Excerpted records START

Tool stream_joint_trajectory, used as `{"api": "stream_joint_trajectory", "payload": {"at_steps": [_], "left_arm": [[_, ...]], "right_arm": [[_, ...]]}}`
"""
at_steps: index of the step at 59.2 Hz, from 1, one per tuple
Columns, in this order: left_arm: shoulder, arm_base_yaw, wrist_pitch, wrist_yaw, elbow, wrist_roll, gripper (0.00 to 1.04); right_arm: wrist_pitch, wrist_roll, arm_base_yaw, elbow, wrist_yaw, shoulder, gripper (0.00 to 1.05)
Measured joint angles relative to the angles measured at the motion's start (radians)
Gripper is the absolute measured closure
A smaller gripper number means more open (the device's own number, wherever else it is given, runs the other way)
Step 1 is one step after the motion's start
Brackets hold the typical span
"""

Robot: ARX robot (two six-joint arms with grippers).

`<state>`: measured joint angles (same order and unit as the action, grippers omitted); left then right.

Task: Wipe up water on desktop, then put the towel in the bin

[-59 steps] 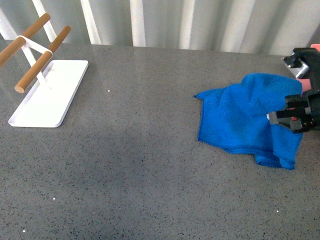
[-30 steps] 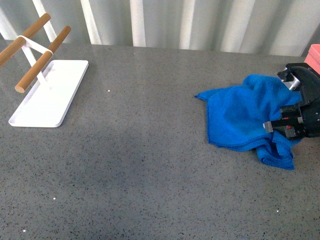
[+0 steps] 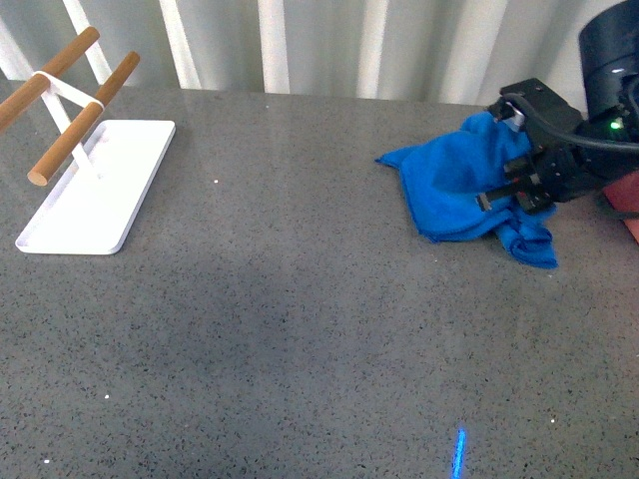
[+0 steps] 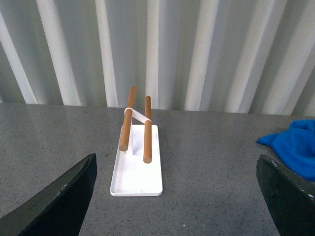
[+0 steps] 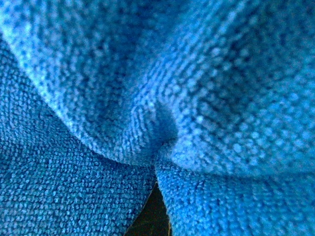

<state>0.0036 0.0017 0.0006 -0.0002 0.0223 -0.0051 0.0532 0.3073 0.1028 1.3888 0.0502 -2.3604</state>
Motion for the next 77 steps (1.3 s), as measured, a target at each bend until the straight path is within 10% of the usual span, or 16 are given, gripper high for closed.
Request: {"api": "stream_joint_trajectory", "payload": {"at_steps": [20, 39, 77], "left_arm": [[0.0, 0.0, 0.0, 0.0, 0.0, 0.0, 0.07], [0.0, 0.0, 0.0, 0.0, 0.0, 0.0, 0.07], [0.0, 0.0, 0.0, 0.0, 0.0, 0.0, 0.07]], "right_arm": [[-0.055, -0.077, 0.192, 0.135, 0.137, -0.069, 1.02], [0.002, -0.021, 0.272, -0.171, 0.25, 0.104, 1.02], [-0.157, 0.414, -0.162, -0.503, 0.285, 0.454, 1.02]]}}
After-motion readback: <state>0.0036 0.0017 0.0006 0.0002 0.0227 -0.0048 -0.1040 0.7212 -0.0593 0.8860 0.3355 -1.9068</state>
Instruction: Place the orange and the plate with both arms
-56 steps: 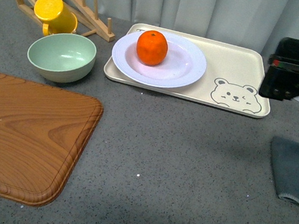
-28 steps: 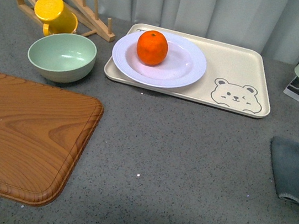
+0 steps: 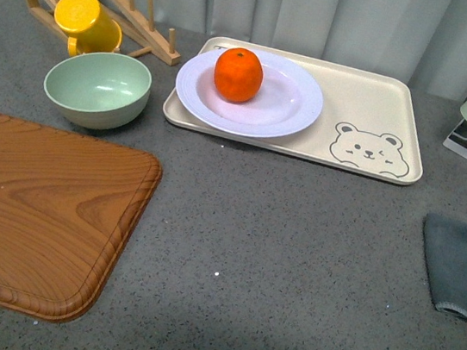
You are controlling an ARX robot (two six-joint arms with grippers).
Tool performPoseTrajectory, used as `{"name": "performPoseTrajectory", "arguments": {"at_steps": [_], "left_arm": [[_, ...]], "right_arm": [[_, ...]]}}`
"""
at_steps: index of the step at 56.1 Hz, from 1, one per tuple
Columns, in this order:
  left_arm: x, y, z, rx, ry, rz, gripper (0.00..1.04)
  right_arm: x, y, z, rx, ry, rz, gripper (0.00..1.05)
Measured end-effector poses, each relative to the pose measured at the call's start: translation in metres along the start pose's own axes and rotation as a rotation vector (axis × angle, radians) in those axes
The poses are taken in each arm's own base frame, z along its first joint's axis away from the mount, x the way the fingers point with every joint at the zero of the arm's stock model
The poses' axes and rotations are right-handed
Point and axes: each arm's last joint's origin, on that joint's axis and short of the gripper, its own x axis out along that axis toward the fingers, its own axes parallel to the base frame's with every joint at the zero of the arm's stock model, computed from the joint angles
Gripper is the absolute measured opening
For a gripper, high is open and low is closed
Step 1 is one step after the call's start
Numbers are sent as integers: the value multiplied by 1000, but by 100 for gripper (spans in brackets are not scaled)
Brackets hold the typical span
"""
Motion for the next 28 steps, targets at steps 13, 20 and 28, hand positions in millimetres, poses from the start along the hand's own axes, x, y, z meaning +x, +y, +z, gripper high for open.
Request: {"name": "performPoseTrajectory", "arguments": {"at_steps": [13,20,28], "left_arm": [[0,0,0,0,0,0,98],[0,0,0,0,0,0,98],[0,0,0,0,0,0,98]], "right_arm": [[-11,-12,-1,109,-6,1,39],[-15,-12,0,114,-8,0,17],[-20,-12,0,117,-12,0,1]]}}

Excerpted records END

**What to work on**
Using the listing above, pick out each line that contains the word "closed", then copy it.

**Your solution**
Motion for the next 77 steps (1.3 s), as measured, a target at each bend until the straight path is within 10% of the usual span, or 16 are given, gripper high for closed.
For a gripper, high is open and low is closed

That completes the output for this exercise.